[[ Source material, beginning ]]

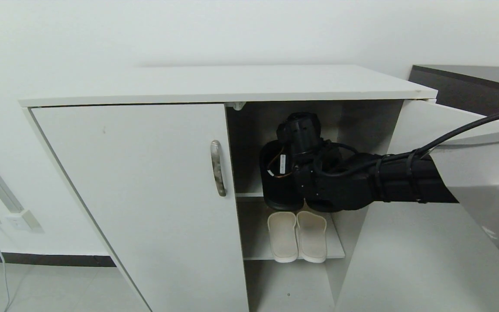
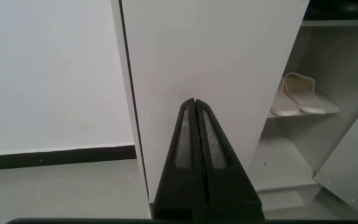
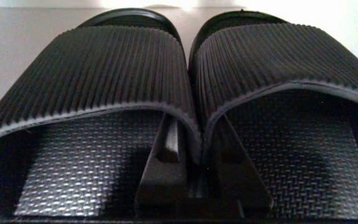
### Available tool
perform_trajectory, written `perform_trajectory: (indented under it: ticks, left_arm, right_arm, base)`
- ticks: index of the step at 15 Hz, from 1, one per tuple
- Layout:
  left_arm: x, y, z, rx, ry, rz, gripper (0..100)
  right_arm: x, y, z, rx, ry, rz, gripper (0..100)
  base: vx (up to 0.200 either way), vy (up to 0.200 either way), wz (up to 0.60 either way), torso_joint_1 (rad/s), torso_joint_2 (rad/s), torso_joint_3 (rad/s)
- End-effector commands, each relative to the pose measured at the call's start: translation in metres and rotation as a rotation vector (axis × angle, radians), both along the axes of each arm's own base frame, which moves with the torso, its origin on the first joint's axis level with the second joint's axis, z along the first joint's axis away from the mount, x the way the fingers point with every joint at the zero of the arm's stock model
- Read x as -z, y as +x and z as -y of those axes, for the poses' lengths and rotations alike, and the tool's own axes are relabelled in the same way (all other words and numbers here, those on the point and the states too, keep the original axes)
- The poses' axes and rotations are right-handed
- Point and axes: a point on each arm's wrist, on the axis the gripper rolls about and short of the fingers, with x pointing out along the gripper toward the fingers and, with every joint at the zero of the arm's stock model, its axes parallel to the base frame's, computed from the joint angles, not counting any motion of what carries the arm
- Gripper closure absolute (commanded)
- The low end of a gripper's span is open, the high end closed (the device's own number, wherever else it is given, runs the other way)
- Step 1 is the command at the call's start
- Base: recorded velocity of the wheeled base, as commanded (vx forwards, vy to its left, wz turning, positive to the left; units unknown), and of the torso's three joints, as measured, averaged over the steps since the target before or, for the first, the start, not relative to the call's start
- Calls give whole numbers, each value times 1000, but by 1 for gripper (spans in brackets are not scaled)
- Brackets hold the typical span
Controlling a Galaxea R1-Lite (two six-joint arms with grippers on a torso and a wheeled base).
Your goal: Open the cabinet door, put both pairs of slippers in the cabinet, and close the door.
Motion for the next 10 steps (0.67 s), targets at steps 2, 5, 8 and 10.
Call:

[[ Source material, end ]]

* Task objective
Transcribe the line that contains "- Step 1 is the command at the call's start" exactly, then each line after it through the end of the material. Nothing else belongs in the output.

* Result for this task
- Step 1 is the command at the call's start
- Base: recorded velocity of the wheeled base, as commanded (vx forwards, vy to its left, wz turning, positive to the left; units unknown), and of the torso's three joints, as measured, averaged over the steps since the target before or, for the first, the start, not relative to the call's start
- Calls give whole numbers, each value times 1000, but by 1 for gripper (spans in brackets are not scaled)
- Brackets hold the typical span
Controlling a Galaxea R1-Lite (two six-joint arms with grippers on a torso and a wheeled base).
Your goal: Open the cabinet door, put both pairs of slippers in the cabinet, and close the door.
Motion for the next 10 steps (0.67 s), targets at steps 2, 5, 8 and 10.
Call:

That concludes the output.